Ablation Studies and Analysis

Ablation studies demonstrate the effectiveness of the locking mechanism and layered canvas. Progressive locking preserves subject pose and appearance with only necessary lighting adjustments, while unlocked layers adapt flexibly. Without the layered canvas, occlusion leads to missing details; the layered approach resolves these issues.

Figure 7: Ablation: locking preserves selected subjects with minimal changes; layered canvas resolves occlusion, preventing loss of overlapping details.

LayerComposer also supports seamless integration of backgrounds as additional layers, enabling natural human-background interactions under coherent lighting.

Figure 8: Layered canvas with background: humans interact naturally with the background, maintaining coherent lighting and spatial relationships.

Quantitative Results

LayerComposer achieves top-2 image quality (HPSv3) across all benchmarks and substantially outperforms other methods in multi-subject identity preservation (ArcFace). Notably, ArcFace scores for 1P are lower than copy-paste baselines due to greater pose/expression diversity, but LayerComposer excels in prompt adherence (VQAScore) and user preference.

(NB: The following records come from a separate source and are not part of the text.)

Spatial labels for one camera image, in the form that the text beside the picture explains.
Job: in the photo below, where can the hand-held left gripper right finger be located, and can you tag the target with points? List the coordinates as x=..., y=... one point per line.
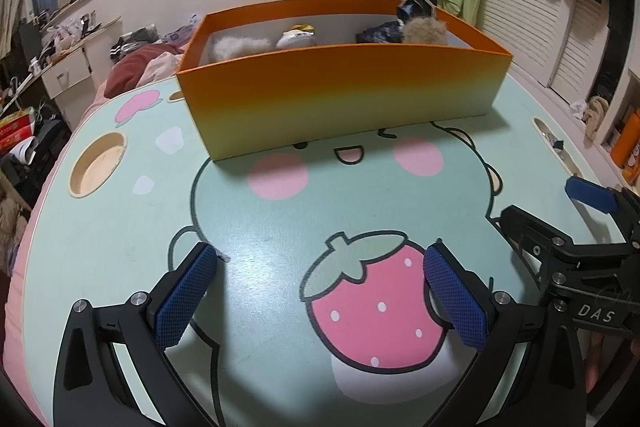
x=455, y=302

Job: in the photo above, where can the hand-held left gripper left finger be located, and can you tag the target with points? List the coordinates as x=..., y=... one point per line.
x=185, y=297

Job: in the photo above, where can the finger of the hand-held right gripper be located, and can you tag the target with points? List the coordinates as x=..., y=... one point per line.
x=535, y=232
x=590, y=194

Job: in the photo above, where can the orange cardboard box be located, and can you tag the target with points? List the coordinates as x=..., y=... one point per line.
x=340, y=107

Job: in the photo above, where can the brown fluffy pompom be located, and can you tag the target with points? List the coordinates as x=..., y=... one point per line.
x=425, y=31

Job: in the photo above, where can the black doll garment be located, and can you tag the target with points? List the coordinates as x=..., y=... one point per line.
x=380, y=32

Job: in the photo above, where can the white fluffy pompom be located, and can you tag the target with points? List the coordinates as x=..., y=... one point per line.
x=235, y=47

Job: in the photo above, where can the small white-haired figure toy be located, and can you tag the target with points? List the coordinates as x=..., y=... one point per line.
x=295, y=39

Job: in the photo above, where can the cartoon printed desktop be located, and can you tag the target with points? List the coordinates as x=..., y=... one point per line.
x=150, y=217

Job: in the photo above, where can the orange bottle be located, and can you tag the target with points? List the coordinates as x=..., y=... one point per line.
x=625, y=142

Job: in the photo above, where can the brown fur garment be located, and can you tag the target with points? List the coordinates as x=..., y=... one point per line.
x=10, y=227

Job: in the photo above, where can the pink blanket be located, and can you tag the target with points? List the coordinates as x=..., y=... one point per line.
x=160, y=68

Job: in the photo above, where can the red cardboard box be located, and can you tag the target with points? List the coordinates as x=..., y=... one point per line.
x=15, y=129

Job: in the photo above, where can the white drawer cabinet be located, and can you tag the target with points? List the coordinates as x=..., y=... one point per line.
x=70, y=72

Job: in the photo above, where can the dark blue shiny object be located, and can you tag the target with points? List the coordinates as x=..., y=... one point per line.
x=415, y=8

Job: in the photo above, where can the grey clothes pile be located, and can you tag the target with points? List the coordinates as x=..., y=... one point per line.
x=135, y=39

Limitations and Future Directions

LayerComposer's performance degrades for scenes with more than four subjects, primarily due to data limitations and base model robustness. It also struggles with complex spatial reasoning tasks, such as natural placement of subjects in challenging backgrounds. Future work should integrate vision-LLMs for enhanced reasoning and expand high-quality multi-subject datasets.

Conclusion

LayerComposer establishes a scalable, interactive framework for personalized T2I generation, introducing a layered canvas and locking mechanism for fine-grained spatial and identity control. It demonstrates superior compositional fidelity and robustness across multi-subject scenarios, setting a new standard for interactive generative workflows. The layered canvas paradigm is extensible to broader compositional and editing tasks, with future research needed to address reasoning and scalability beyond four subjects.